Okay, the nightmares have begun. I've been through this before, just with different things. Last night I dreamt that instead of participating in the swim, I participated in a scavenger hunt. Then upon arriving to the transition area, I realized I never set anything up! Luckily, Tasha had set up my shoes and gloves. But I didn't have a bike! Ugh! I'll get through this but I better get some sleep!
I've started making a list, so really should be prepared. I'm not as prepared physically as I would like to be but it's okay. There is another triathalon in August that I might participate in. I don't know. My plans for today fell through at 7:30 this morning. Originally, I was supposed to meet Tasha and Carrie (another Y employee and fellow- maybe - triathalon competitor) for a swim in a lake to try out wetsuits and open body of water. Well, drama ensued, too long of a drive for a 10 minute swim and other things have pretty much done it in. Instead, I'll be cleaning off my bike and going for the first ride of the season. I haven't been worried about the ride portion because of teaching a cycling class every day of the week. Now all of a sudden I'm in a panic. Tears are threatening. Not only did plans fall through but I feel like I'm letting my sister down by not taking her to PT (my parents are sharing the responsibility - I think). I'm a mess.

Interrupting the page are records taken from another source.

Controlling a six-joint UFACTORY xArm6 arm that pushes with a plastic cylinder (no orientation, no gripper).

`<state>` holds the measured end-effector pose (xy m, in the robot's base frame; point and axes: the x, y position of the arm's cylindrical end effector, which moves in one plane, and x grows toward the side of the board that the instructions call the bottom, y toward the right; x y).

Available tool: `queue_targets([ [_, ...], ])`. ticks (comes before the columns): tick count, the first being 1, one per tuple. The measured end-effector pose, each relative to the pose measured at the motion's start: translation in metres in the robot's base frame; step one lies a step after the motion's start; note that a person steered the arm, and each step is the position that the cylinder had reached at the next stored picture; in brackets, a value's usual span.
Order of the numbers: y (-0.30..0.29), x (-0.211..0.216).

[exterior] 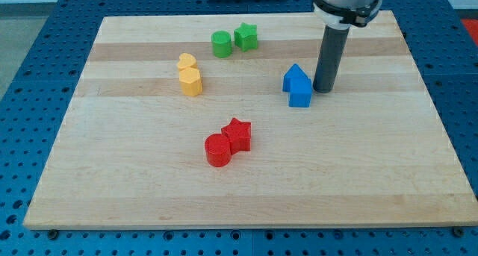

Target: Point at green star

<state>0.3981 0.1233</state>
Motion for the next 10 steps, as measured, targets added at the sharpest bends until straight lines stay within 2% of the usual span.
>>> queue_targets([
  [3,-0.013,0.003],
  [5,0.03,0.003],
  [8,0.034,-0.035],
  [10,0.01,-0.061],
])
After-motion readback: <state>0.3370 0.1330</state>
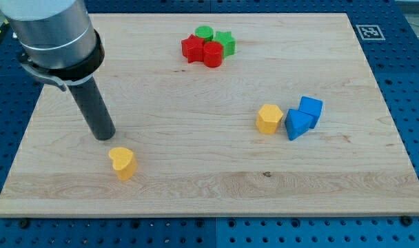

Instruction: Touch top left of yellow heart

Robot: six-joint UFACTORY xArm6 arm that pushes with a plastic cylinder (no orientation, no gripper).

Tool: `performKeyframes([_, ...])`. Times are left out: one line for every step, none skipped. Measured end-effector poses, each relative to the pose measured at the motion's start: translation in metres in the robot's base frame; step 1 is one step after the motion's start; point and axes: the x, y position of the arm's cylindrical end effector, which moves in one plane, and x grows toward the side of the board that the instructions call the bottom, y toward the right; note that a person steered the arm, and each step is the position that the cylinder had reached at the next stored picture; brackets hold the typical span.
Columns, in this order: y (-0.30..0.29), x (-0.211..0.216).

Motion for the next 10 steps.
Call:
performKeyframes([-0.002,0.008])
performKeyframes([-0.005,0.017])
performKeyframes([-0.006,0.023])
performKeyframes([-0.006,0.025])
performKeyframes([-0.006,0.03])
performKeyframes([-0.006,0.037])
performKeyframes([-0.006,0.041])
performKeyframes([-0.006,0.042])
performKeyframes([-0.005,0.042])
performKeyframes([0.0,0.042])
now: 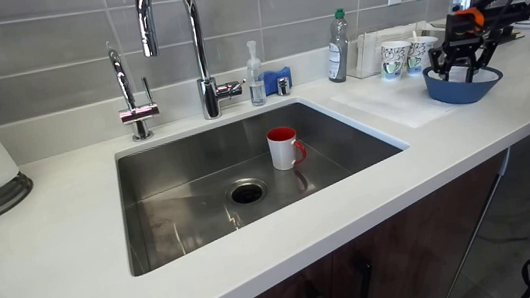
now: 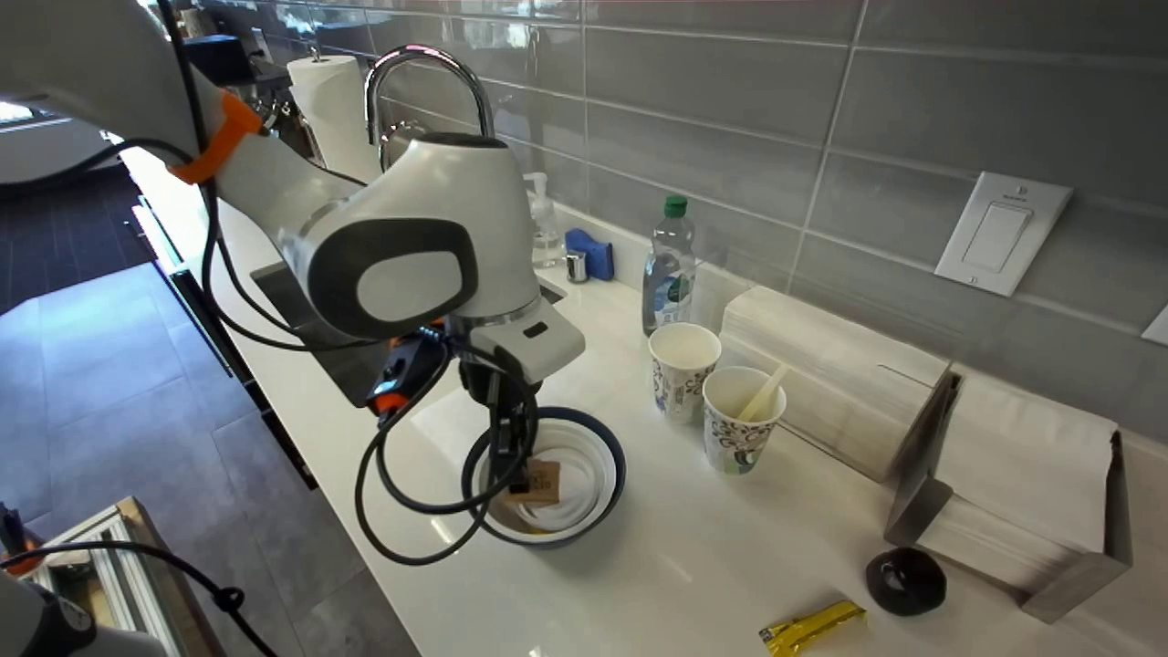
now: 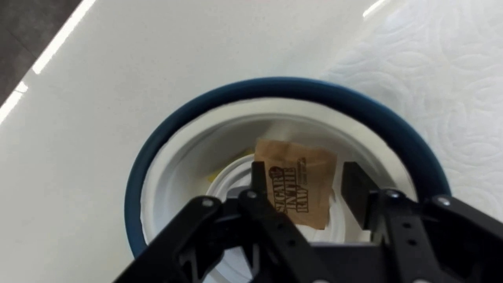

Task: Remove the yellow packet and white lid from the bowl and place them on the right side of the counter.

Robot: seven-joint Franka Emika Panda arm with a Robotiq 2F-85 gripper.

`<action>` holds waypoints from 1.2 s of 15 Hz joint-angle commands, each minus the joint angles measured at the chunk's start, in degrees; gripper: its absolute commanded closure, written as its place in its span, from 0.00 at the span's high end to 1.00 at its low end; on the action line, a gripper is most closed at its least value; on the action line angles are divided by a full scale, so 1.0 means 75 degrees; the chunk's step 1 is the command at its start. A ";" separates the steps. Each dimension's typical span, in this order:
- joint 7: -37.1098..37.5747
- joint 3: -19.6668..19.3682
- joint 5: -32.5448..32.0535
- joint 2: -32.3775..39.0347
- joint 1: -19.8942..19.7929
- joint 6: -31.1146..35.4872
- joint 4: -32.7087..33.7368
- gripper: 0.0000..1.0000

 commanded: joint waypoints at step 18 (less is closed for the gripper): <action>-0.0104 -0.0140 -0.0307 -0.1078 0.0024 -0.0236 -0.0298 0.01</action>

Let's add to this the fact that my dog is sick, no clue what it is, $$$ at the vet, and no improvement. Also, finally fixed my sock (still singular) only to make another huge booboo. Do I totally take it apart and start anew? Do I discard and start with fresh yarn? Or do I plod along frogging it, not really knowing how to do it and how to start again. If anyone is a knitter who is reading this, leave me your thoughts.
A physically capable body.
A sunny day.
Children events tonight, a dinner for show choir and a middle school band concert. I love these things!